TASK. Can you set down, exactly as they appear below, the lines from the opening of the material through the one bearing "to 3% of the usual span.", minus the pictures?
*** MATERIAL SUPPLIED Section Begins ***
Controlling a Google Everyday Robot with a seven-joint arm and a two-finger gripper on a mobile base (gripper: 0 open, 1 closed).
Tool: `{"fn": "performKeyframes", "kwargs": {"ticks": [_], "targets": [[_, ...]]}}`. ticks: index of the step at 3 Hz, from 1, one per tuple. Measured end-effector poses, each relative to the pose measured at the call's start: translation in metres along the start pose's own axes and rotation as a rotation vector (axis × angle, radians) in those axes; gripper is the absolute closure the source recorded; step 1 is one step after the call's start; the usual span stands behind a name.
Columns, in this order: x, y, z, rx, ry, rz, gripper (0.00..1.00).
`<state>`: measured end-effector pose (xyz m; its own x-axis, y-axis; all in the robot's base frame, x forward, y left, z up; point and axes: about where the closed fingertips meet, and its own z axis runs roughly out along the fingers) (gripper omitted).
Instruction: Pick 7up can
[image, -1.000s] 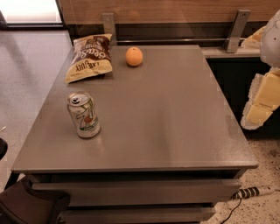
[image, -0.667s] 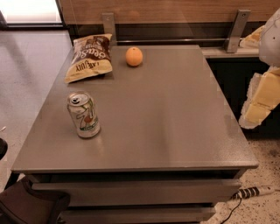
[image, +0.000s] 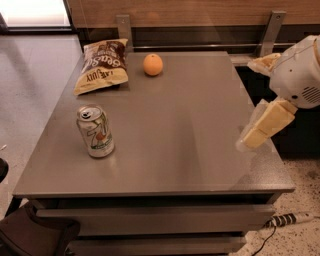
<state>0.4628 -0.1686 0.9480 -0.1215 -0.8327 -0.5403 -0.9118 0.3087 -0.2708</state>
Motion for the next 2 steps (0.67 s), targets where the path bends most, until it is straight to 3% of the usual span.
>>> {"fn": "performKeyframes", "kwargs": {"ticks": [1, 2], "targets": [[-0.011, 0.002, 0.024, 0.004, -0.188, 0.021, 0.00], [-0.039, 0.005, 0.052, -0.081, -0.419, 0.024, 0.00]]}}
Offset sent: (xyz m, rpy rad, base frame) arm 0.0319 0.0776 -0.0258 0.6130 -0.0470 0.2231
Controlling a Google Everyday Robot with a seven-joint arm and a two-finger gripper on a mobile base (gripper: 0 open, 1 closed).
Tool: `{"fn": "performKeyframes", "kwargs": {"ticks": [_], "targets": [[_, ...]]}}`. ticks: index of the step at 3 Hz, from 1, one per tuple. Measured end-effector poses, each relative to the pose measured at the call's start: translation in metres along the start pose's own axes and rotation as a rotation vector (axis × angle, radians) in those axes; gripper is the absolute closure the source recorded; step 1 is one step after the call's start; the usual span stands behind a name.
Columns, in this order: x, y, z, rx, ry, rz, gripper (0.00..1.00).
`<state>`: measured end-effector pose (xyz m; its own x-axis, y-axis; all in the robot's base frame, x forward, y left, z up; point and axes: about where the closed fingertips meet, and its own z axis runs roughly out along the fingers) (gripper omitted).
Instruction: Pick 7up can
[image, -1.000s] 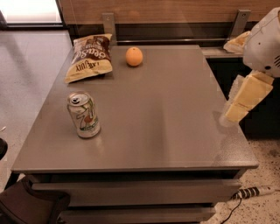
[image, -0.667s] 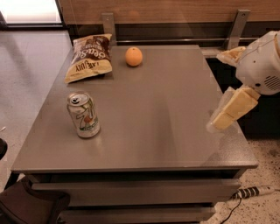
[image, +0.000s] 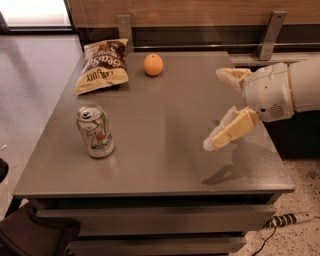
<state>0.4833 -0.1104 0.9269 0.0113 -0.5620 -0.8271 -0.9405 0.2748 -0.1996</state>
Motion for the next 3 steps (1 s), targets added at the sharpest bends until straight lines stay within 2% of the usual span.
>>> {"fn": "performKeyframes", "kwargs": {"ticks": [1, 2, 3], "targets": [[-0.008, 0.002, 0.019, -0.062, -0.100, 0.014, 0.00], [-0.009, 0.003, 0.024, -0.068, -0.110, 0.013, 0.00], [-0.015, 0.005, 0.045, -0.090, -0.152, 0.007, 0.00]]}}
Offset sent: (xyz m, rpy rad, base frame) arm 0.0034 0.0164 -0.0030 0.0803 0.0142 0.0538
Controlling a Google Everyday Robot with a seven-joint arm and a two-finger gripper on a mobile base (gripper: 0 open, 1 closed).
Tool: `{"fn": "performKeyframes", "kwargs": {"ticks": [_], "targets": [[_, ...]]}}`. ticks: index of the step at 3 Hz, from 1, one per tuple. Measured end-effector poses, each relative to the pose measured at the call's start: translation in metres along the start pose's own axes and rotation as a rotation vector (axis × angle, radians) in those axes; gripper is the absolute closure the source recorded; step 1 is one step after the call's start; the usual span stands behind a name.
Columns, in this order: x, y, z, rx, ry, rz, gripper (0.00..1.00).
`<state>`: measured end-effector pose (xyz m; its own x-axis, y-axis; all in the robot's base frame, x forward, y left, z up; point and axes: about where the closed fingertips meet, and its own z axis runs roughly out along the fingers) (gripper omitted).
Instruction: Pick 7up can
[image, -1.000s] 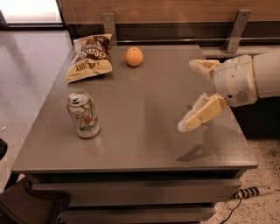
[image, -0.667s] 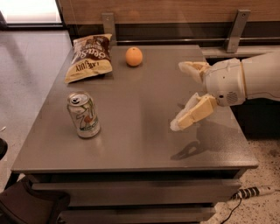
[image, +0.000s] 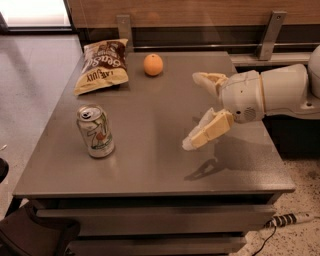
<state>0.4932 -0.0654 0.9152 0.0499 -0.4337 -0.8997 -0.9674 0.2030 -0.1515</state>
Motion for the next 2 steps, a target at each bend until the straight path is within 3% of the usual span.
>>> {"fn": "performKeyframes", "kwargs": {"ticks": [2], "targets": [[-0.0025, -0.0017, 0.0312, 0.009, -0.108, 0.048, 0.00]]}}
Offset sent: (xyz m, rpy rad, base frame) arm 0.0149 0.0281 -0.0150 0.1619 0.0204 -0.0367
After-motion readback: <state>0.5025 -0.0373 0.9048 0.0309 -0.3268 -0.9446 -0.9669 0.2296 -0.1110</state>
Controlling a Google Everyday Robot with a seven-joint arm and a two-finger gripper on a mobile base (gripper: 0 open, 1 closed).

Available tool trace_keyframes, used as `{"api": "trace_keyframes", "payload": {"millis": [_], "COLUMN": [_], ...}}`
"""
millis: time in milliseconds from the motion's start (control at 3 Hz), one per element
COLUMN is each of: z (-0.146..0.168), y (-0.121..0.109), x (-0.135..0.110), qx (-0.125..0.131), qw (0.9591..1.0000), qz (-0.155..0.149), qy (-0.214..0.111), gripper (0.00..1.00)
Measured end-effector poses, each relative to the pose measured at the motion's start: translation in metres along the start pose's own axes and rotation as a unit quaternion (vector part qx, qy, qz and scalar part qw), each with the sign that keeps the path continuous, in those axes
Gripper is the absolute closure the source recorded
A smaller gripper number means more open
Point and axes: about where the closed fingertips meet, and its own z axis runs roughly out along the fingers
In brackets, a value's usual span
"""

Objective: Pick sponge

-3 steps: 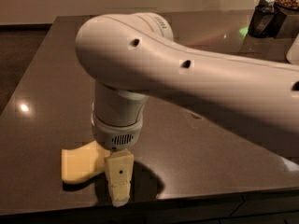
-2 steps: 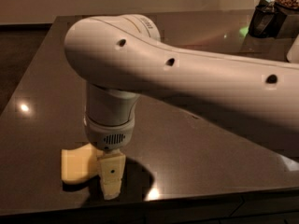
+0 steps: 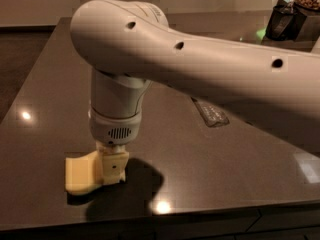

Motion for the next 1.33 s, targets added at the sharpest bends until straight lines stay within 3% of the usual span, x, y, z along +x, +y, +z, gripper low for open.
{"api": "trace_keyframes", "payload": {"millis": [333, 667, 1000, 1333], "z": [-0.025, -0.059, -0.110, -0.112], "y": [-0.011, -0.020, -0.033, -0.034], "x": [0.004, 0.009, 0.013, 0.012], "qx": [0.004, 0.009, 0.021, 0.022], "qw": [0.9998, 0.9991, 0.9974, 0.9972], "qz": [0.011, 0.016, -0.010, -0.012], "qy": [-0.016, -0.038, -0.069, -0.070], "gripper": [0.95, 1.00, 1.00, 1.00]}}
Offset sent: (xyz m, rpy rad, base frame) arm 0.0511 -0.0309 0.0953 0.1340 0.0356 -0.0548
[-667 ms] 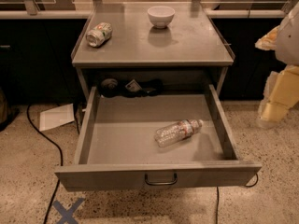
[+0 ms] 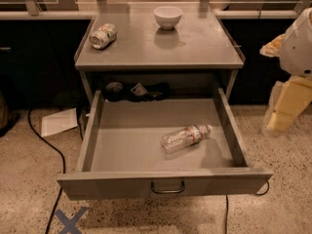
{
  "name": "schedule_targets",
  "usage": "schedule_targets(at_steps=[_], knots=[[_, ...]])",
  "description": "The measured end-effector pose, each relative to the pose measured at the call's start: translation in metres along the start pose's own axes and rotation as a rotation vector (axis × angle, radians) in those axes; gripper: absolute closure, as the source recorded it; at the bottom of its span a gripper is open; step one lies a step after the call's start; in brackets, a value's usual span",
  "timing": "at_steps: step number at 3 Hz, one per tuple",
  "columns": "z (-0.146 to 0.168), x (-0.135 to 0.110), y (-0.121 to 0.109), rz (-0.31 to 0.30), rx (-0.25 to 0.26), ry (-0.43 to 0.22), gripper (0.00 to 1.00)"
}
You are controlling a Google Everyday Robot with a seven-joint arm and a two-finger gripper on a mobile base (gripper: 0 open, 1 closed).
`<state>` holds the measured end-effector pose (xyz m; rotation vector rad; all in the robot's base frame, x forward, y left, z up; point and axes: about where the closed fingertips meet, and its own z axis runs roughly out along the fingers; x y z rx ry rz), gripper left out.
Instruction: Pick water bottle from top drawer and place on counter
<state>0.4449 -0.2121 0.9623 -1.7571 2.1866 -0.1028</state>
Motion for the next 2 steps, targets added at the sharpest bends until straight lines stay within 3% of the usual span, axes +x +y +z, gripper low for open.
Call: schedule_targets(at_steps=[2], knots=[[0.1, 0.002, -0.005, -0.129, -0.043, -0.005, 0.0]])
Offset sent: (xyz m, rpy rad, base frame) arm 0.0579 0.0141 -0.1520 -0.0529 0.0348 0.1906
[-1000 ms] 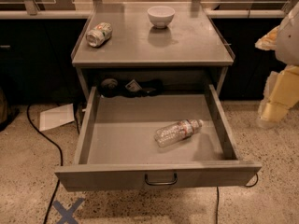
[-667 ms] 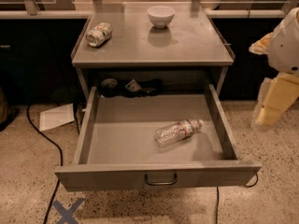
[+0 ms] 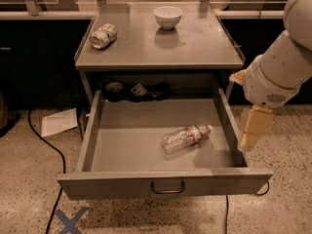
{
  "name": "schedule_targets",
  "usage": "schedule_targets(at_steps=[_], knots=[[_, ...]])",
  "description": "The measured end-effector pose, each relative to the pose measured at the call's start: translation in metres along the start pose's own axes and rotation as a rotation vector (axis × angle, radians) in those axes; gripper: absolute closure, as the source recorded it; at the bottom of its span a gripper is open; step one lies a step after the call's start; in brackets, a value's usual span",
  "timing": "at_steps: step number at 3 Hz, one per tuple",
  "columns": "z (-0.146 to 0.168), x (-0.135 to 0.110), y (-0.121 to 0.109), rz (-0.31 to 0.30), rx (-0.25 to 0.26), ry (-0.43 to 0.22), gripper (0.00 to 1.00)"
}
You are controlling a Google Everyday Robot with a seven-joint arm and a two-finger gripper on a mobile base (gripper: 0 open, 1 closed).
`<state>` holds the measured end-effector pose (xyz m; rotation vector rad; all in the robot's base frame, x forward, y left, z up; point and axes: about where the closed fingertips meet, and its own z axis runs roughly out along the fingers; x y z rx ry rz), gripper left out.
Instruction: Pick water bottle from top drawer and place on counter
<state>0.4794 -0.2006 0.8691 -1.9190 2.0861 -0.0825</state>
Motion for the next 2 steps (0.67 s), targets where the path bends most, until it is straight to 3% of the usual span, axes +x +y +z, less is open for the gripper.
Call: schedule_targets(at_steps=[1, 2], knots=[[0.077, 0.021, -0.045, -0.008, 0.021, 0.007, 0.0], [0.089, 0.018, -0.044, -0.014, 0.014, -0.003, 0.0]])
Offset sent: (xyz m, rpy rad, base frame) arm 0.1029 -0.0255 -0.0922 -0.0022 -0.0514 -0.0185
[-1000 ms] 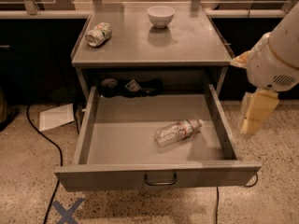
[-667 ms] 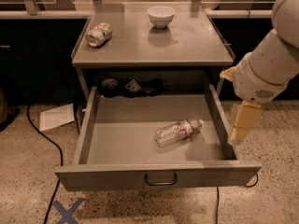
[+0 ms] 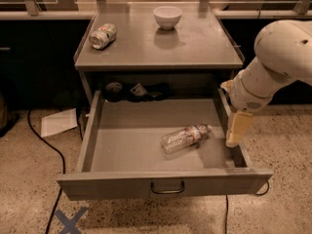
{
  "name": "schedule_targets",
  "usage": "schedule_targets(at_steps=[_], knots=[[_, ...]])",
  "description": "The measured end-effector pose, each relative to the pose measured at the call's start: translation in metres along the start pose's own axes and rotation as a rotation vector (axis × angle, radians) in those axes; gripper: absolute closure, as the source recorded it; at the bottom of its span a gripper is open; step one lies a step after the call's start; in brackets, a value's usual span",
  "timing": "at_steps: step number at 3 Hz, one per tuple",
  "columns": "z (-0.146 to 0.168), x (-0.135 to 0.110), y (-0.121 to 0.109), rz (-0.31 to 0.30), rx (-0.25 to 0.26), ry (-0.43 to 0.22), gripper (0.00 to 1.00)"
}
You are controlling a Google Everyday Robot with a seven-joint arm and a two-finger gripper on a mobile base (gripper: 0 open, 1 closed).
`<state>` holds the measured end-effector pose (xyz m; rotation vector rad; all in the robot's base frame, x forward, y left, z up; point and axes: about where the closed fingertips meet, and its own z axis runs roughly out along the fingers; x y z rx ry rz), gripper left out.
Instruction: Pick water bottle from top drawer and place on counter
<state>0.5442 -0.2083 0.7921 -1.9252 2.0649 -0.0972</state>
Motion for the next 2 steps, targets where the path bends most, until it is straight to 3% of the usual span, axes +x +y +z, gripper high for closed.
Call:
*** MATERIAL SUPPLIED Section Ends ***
TASK SOLUTION.
Controlling a Google Everyday Robot with a seven-joint arm and a two-finger gripper on a mobile base (gripper: 0 open, 1 closed).
Tool: `{"fn": "performKeyframes", "kwargs": {"ticks": [_], "targets": [[_, ...]]}}`. ticks: index of the step at 3 Hz, from 1, one per tuple. Measured end-effector poses, each relative to the pose measured at the call's start: translation in metres along the start pose's own axes and rotation as a rotation vector (axis × angle, radians) in those axes; gripper is the absolute closure the source recorded; step 1 is one step after the call's start; the usual span stands behind a name.
Columns, in this order: x, y, z, rx, ry, rz, gripper (0.00..1.00).
`<state>`: measured end-effector pose (xyz m; its own x-axis, y-axis; all in the robot's base frame, x forward, y left, z up; point and axes: about where the closed fingertips meet, and its own z axis runs roughly out along the fingers) (gripper omitted).
Instruction: Pick 7up can
[image, -1.000s] 
[image, -0.667s] 
[image, +0.000s] 
<state>0.4628 -0.1686 0.9480 -0.1215 -0.8327 -0.5403 -0.9118 0.3087 -0.2708</state>
Motion for the next 2 steps (0.67 s), targets where the path bends most, until it is straight to 3% of the usual span.

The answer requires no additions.